*** Block opens ***
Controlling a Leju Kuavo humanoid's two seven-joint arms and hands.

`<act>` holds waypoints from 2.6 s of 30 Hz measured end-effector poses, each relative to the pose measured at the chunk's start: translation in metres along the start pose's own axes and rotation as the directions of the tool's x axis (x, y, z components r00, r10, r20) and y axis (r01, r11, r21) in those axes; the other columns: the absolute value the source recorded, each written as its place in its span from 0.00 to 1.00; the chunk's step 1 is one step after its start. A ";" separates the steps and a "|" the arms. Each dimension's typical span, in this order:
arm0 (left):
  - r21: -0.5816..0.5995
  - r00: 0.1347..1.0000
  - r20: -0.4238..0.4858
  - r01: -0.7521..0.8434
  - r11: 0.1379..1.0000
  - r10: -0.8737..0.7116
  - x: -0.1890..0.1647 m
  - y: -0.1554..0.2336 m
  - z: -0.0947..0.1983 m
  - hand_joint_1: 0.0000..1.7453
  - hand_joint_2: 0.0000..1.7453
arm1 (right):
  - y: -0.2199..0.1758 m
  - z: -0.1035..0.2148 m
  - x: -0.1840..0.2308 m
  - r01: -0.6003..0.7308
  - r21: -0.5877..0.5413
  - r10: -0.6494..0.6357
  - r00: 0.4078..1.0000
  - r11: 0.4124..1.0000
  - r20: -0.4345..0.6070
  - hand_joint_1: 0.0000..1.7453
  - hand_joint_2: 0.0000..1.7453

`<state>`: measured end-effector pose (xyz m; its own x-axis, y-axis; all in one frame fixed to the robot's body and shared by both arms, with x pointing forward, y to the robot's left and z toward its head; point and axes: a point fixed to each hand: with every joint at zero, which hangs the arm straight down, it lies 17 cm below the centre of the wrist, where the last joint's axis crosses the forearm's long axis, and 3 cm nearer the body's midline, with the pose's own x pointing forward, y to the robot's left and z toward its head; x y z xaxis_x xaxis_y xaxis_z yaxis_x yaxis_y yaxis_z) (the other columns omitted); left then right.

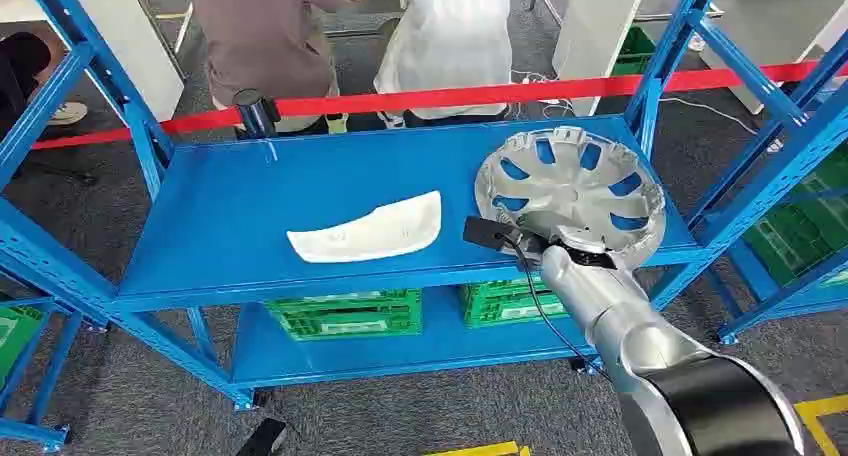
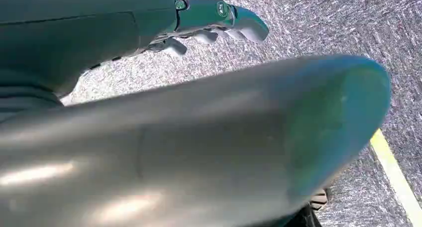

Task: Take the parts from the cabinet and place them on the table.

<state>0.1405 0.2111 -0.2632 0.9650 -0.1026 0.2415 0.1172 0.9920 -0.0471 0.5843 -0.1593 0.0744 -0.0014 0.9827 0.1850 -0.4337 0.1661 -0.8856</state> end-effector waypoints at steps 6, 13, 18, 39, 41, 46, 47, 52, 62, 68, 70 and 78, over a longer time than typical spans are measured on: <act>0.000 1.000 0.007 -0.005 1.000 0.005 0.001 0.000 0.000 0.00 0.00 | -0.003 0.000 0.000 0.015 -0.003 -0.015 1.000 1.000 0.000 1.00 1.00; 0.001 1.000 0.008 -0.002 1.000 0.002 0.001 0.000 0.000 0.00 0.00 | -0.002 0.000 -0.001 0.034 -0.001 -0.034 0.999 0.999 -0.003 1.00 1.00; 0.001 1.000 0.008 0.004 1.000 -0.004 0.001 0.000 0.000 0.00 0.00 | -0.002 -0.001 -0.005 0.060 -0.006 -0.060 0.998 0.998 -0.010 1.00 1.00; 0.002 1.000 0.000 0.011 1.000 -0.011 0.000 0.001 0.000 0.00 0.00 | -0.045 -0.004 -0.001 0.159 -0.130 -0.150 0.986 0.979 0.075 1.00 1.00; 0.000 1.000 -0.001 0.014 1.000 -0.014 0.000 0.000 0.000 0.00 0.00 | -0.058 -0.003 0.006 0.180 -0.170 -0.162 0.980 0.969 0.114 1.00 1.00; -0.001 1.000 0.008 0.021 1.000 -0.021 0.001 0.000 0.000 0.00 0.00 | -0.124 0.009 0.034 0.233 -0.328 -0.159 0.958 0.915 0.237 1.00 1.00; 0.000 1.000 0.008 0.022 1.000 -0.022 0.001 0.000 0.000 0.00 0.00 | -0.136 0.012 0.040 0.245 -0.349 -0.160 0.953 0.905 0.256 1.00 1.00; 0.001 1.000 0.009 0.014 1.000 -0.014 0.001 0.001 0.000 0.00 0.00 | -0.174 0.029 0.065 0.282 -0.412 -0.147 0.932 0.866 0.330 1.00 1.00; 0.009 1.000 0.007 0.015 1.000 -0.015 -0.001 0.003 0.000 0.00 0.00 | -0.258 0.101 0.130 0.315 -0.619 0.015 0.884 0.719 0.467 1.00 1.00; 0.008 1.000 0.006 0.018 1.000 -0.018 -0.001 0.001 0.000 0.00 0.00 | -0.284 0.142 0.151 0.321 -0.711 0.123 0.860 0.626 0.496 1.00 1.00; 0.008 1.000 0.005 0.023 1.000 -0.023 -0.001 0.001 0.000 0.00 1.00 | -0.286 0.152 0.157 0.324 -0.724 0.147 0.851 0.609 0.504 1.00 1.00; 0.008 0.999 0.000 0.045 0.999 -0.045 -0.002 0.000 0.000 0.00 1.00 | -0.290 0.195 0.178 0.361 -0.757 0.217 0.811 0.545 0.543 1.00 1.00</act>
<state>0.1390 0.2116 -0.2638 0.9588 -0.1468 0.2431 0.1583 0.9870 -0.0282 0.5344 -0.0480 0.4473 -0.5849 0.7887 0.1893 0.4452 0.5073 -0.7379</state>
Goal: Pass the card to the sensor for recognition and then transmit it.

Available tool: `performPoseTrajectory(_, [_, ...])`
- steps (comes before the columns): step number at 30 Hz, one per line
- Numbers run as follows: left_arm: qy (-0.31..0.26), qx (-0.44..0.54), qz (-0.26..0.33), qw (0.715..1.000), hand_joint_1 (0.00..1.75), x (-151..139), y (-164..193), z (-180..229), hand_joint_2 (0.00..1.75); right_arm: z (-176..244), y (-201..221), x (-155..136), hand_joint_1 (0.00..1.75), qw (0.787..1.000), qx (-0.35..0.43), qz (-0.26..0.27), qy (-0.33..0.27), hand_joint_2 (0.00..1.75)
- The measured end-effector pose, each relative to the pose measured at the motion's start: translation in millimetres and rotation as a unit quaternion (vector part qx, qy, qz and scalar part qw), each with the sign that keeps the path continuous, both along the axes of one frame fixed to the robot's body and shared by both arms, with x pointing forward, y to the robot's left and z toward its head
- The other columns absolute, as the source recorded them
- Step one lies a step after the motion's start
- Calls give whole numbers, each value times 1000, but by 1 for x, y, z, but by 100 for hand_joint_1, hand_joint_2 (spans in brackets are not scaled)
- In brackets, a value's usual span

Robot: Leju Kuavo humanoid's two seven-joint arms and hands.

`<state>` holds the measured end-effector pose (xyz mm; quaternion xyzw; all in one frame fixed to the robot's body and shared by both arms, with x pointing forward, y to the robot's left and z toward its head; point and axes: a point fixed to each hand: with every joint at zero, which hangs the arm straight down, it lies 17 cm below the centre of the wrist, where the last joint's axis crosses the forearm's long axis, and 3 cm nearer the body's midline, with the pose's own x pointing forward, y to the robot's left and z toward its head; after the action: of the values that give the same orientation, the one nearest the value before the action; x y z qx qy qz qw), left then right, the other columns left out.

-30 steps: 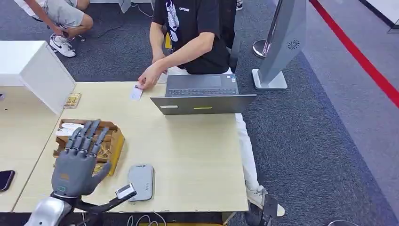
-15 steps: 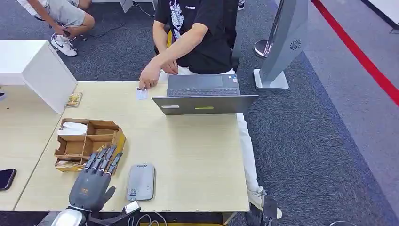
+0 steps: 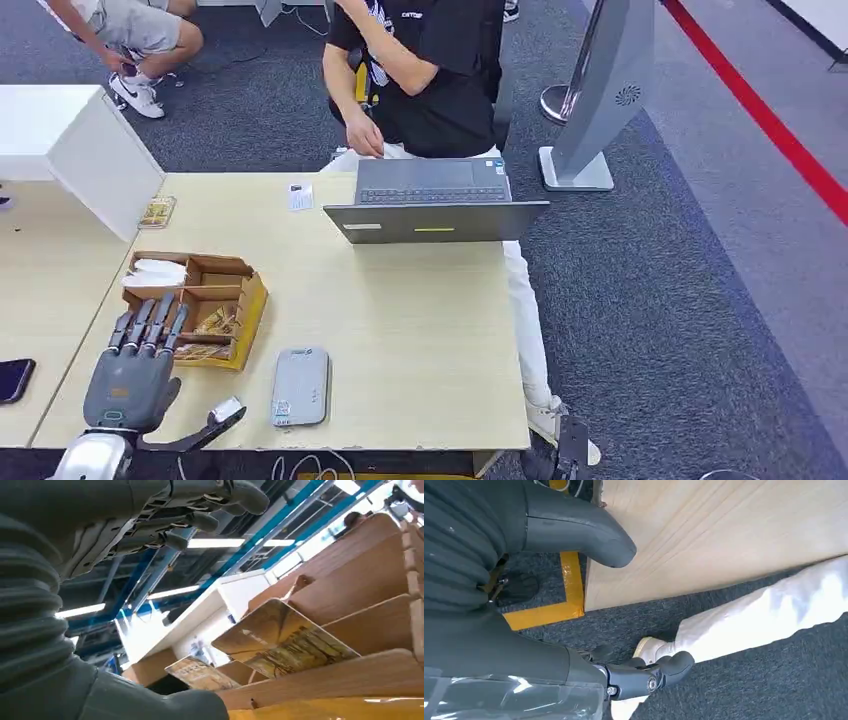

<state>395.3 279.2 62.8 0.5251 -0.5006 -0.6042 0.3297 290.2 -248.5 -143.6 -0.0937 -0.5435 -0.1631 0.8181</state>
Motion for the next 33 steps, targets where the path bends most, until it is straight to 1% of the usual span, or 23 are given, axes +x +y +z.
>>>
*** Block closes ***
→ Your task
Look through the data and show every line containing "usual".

→ Written answer
- In brackets, a value's usual span
Motion for the next 33 steps, targets where the path bends most, until it is straight to 1% of the usual span, or 23 are given, axes +x +y +z.

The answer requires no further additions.